Saved entries:
=== Begin Enclosure ===

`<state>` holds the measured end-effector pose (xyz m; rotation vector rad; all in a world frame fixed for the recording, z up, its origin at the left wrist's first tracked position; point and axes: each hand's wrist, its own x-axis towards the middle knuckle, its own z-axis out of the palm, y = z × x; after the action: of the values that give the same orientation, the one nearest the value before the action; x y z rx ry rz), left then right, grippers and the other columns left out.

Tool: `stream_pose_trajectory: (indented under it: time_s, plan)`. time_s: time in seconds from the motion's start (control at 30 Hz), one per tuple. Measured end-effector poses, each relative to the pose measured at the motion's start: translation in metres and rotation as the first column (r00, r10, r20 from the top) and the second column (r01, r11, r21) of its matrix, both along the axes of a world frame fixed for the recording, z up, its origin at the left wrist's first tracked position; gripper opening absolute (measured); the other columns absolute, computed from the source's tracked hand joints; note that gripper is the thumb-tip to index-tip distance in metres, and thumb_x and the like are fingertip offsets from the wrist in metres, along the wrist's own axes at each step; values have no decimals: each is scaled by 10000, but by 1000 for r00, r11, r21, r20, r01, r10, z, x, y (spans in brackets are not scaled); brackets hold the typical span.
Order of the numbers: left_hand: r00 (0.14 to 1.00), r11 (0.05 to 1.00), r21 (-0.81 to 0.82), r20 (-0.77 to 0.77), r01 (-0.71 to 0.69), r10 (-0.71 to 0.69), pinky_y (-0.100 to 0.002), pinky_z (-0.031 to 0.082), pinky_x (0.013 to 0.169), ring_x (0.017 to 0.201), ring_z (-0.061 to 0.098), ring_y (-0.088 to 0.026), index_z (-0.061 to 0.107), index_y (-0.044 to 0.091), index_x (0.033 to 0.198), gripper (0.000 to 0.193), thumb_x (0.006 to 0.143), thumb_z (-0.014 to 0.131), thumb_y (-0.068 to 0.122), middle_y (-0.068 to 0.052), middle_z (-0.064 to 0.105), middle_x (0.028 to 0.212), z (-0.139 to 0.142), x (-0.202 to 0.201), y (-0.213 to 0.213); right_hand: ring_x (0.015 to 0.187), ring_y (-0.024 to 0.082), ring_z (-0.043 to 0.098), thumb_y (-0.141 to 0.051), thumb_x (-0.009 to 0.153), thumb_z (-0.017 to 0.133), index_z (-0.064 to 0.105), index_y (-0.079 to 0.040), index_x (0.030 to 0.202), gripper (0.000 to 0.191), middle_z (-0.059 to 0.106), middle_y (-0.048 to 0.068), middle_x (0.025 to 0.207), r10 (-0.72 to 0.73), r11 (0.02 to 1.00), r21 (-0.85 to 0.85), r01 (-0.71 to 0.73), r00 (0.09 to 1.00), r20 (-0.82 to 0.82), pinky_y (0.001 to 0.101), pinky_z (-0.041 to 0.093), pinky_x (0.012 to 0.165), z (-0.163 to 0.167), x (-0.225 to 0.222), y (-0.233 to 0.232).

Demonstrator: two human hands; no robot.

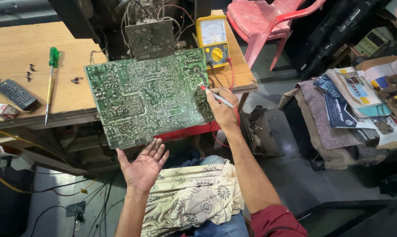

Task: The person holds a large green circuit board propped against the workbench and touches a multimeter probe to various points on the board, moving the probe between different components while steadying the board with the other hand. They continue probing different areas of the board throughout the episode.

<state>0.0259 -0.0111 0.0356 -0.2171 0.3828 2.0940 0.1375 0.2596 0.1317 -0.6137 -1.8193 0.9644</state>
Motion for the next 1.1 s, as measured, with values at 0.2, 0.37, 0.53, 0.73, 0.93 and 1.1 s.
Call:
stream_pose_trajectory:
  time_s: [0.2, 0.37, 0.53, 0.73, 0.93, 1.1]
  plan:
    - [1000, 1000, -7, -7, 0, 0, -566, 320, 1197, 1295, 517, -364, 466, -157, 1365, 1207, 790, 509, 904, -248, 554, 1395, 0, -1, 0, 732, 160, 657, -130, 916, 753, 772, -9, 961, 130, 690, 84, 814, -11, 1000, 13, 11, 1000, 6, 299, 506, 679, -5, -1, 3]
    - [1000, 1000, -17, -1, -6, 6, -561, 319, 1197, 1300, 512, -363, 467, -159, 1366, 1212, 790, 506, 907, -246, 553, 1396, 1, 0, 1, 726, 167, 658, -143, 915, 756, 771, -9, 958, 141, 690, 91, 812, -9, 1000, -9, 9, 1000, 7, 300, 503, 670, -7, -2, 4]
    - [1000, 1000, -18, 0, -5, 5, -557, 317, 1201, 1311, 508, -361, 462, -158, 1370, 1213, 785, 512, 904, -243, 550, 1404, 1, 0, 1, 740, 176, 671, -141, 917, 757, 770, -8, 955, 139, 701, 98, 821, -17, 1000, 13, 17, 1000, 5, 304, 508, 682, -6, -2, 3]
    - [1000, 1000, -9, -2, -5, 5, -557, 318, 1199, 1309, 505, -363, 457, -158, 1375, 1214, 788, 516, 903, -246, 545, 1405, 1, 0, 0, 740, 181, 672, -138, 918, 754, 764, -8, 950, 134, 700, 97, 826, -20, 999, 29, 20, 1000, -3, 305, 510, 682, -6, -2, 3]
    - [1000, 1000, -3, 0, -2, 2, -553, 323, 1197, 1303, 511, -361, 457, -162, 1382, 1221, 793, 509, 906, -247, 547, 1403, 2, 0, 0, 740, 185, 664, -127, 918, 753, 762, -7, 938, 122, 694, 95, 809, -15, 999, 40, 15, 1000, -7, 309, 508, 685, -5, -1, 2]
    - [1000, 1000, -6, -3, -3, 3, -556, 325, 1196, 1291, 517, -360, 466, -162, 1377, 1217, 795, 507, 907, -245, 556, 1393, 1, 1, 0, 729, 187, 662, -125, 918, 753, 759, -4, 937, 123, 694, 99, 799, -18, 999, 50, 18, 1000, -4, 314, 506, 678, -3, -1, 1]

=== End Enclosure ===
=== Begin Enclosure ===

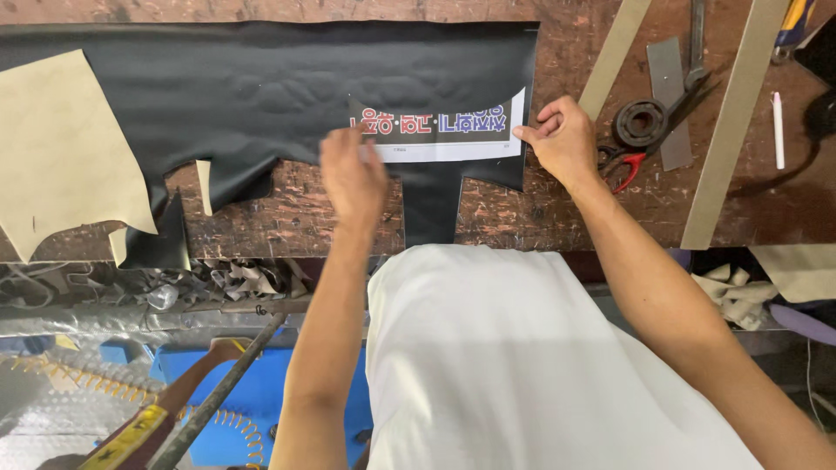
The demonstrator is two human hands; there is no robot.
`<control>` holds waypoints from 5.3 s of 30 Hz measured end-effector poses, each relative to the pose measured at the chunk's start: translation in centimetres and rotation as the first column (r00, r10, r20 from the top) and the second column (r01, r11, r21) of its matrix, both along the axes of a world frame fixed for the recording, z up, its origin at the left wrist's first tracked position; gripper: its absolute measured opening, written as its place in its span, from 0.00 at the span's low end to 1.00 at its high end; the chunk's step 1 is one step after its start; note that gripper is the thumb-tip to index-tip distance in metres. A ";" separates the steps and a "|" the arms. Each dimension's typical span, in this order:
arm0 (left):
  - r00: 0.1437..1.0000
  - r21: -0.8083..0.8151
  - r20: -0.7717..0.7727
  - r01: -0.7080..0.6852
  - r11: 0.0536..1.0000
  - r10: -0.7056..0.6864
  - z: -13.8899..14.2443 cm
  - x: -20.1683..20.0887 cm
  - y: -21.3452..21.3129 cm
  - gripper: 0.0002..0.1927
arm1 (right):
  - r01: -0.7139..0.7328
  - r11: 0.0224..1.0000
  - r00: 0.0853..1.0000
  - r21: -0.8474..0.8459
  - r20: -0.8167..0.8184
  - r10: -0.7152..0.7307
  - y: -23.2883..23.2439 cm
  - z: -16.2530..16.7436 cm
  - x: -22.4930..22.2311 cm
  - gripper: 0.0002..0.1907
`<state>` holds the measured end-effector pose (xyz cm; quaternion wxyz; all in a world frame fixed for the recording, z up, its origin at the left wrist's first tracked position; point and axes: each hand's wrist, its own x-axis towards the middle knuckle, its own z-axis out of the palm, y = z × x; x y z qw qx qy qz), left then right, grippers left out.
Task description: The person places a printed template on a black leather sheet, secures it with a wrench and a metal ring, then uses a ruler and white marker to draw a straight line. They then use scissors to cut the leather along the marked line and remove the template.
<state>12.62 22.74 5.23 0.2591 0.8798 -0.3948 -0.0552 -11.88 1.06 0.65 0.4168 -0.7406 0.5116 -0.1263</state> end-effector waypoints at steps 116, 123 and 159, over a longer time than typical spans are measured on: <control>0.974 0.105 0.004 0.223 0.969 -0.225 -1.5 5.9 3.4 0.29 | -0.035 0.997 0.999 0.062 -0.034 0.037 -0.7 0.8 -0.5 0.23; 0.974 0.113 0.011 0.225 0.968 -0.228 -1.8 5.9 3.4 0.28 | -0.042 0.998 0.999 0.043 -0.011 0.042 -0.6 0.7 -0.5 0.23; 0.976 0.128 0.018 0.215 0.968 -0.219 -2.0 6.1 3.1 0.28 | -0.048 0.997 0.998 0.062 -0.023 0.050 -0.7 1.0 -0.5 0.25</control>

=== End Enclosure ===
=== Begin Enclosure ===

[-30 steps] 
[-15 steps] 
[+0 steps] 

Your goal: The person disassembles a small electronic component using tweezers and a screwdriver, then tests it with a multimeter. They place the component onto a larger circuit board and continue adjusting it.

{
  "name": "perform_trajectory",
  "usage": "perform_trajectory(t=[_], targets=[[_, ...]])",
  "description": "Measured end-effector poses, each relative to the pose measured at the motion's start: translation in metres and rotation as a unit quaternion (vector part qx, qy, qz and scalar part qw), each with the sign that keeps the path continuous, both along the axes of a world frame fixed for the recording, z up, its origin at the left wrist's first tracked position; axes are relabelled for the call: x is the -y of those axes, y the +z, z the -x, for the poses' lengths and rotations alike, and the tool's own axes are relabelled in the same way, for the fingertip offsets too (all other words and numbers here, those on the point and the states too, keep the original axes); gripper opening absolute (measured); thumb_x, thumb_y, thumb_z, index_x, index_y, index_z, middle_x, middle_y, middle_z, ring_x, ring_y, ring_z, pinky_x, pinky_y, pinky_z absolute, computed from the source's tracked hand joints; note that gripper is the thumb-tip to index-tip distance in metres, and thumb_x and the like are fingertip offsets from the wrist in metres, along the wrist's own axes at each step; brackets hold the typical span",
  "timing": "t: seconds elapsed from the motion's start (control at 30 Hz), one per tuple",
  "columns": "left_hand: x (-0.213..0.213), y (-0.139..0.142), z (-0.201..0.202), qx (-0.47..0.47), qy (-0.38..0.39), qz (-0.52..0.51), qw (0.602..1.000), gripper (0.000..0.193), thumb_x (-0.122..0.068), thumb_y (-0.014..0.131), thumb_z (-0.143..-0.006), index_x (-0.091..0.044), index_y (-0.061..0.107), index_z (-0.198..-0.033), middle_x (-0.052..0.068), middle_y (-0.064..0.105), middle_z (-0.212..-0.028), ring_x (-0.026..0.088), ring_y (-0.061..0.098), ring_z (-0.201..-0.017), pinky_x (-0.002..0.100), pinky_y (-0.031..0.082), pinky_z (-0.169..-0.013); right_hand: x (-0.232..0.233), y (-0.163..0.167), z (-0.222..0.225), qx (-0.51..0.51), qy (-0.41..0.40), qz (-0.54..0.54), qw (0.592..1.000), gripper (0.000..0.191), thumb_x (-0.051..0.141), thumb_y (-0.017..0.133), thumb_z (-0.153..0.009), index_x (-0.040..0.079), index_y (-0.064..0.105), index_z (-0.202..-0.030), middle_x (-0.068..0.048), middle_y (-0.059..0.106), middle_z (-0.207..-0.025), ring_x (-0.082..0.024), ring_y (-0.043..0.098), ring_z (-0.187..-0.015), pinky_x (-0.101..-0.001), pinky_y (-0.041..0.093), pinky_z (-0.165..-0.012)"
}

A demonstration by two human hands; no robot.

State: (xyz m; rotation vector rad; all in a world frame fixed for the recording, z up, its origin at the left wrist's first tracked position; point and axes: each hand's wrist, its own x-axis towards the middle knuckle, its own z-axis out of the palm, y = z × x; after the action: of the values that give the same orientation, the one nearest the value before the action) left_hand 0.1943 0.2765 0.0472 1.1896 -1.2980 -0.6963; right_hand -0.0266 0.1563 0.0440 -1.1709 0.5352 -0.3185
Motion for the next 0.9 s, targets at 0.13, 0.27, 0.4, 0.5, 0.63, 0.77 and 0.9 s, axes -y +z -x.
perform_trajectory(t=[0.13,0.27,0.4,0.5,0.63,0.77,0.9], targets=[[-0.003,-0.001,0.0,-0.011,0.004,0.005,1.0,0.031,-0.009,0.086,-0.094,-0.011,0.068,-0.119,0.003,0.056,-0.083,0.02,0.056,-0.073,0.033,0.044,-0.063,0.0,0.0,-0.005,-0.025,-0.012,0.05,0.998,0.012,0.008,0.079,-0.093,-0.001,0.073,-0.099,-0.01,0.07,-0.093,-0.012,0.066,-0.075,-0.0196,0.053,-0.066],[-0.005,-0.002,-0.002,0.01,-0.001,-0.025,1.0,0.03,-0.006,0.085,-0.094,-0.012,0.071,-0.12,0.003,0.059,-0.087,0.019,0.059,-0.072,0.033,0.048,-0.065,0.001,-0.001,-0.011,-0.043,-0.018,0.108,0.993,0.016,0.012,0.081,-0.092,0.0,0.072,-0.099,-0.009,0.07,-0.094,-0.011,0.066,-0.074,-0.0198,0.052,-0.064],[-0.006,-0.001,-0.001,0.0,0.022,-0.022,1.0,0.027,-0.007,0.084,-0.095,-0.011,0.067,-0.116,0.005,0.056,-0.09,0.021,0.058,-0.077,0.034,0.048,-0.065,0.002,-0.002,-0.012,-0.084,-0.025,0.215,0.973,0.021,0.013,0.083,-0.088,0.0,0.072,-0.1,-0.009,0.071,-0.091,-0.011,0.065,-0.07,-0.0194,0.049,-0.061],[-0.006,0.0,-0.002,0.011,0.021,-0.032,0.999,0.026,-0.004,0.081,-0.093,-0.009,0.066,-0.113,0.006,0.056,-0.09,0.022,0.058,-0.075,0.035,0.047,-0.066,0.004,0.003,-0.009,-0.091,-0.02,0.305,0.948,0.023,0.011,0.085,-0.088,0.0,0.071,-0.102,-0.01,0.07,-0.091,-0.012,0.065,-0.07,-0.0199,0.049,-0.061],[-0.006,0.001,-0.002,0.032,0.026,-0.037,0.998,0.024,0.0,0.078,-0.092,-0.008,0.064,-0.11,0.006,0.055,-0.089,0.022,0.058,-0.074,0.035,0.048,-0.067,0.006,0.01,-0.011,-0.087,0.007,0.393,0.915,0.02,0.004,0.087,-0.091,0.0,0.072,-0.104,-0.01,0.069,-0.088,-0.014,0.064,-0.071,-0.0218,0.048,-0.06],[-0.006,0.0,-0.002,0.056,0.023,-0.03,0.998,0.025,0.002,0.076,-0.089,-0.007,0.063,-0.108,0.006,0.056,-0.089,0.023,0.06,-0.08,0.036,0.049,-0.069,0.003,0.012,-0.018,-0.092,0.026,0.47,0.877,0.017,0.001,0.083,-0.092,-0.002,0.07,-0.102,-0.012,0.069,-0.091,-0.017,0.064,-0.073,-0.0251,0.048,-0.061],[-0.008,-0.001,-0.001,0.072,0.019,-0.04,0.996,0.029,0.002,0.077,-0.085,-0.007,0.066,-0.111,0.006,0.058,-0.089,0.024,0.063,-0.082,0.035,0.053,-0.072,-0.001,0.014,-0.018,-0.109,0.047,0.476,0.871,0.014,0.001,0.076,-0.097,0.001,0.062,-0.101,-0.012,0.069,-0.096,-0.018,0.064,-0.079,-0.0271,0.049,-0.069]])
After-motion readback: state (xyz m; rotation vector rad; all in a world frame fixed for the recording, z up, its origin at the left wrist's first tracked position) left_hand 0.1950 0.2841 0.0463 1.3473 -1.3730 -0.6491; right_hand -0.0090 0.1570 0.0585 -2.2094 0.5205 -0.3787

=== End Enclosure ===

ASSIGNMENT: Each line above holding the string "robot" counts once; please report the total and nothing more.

RESPONSE: 3